2. Downward-Facing Dog
- Engage your core.
- From your four-point kneeling position, exhale and lift your knees away from the floor.
- At first, keep the knees slightly bent and the heels lifted away from the floor.
- Then slowly start to straighten your legs and lower your heels towards the floor.
- Feel the length in your spine. (Don’t worry if your heels don’t flatten to the floor).
3. Open Twist
- From your downward-facing dog position, step your right foot forward between your hands.
- Place your left knee on the ground.
- Be sure to keep your toes curled under.
- Place your right hand on your right hip.
- Twist your torso so it’s facing your right thigh.
- Inhale and draw everything to the midline.
- Then exhale twist.
- Continue 3-5 rounds of breath.
- Go back to your downward-facing dog position and then repeat on the other side.
- Return to your downward-facing dog position.
4. Warrior 2
- From your downward-facing dog position, inhale and step your right foot forward between your hands with toes facing forward.
- Spin your back foot so it’s parallel with the short side of your mat.
- Rise into a standing position and make sure your front knee is right over your ankle.
- Straighten your back leg
- Raise your arms to shoulder height, palms facing down.
- Look over the fingers of your front hand
- Hold for 3-5 breaths.
5. Reverse Warrior
- From your Warrior 2 position, exhale and turn your palm up.
- Inhale and reach your right arm up towards the ceiling, whilst lowering your left arm down your left leg.
- Lift your chest and hold for 3-5 breaths.
6. Extended Side Angle Prep
- From your reverse warrior position, place your left hand on your left hip.
- Inhale and lean your torso forward, placing your right forearm on your right thigh and palm upwards towards the sky.
- Exhale and lift your left arm up so your bicep is next to your ear with your palm facing towards the ground.
- Think about creating length in the side of your body.
- Hold for 3-5 breaths.
7. Return to Downward-Facing Dog
- From your Extended Side Angle Prep, circle your hands down and touch the ground either side of your front foot.
- Spin your left foot to face the front of the mat
- Step your right foot back, shoulder-distance apart from the left foot and push back into downward-facing dog.
From your Downward-Facing Dog Pose, step your left foot forward between your hands and complete Warrior 2, Reverse Warrior and Extended side angle pose with your left foot forward.
8. Lying Down Twist
- Lying down on your back, place your feet flat on the ground, knees towards the ceiling.
- Place your arms straight out along the ground to form a T shape.
- Keep your knees bent and together and drop your legs to your right-hand side.
- Hold 3-5 breaths.
- Twist legs slowly to other side and hold 3-5 breaths.
9. Happy Baby
- Lying on your back, bring your knees to your chest.
- Extend your arms between your legs and grab the underside of your feet with your hands.
- Flex your feet and push your feet into your hands
- Hold for 3-5 breaths.
10. Savasana (By far, my fave pose-LOL!!)

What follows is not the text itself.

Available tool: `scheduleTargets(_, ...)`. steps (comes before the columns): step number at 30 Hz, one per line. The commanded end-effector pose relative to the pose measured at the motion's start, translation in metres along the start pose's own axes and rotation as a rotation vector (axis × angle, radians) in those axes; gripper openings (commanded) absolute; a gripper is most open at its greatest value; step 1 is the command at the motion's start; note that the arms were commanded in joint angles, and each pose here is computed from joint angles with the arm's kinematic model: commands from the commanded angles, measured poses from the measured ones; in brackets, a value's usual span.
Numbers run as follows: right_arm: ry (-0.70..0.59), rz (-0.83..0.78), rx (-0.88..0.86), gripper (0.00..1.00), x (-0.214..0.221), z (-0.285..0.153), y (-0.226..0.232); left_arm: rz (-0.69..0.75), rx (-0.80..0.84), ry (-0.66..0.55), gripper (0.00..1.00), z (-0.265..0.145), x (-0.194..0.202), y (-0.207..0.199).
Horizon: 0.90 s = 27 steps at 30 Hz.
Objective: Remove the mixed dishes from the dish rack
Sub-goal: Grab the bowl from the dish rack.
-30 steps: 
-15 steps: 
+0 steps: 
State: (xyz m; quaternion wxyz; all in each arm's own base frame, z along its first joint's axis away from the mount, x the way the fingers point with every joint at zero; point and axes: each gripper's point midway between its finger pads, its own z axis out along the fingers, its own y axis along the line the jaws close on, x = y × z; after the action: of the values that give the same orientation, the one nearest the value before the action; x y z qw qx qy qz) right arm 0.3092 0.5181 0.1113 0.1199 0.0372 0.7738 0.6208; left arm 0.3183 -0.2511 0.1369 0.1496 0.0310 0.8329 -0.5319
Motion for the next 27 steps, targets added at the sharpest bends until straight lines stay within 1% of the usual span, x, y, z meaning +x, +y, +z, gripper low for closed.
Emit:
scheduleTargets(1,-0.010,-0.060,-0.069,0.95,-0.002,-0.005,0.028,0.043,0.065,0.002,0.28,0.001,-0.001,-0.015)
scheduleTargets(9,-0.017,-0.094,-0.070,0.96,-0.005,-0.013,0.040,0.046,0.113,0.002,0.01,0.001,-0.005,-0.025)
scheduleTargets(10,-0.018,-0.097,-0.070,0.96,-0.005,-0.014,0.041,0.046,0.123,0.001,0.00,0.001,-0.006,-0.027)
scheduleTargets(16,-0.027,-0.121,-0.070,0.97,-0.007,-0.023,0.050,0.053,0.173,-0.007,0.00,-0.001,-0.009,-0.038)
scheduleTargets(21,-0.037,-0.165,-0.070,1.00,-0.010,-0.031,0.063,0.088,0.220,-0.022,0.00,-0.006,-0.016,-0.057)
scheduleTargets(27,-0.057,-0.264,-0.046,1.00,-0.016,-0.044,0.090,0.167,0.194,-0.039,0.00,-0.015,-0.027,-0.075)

- From Happy Baby, release your feet and extend your legs straight out.
- Place arms by your side, palm upwards.
- Relax for 5 minutes and concentrate on your breathing and feeling your body at rest.
After completing my first ‘at home’ yoga session this morning, I realise how stiff and inflexible I really am. Yet, I felt quite invigorated afterwards. (That could be me just mentally ‘patting-myself-on-the-back’).
I am proud to say, no noisy butt issues either.
It took me between 15-20 mins; perfect length of time to fit into anyone’s busy day.
I intend to incorporate it into my nightly mindfulness practice before I jump into bed for the night.
*Since writing this blog, I am happy to say I have stuck to my intention of daily yoga practice. I genuinely feel like like I am becoming a little less stiff and inflexible, so that’s a plus! I will confess, the 5-minutes of mindfulness relaxation at the end is my fave part of the session!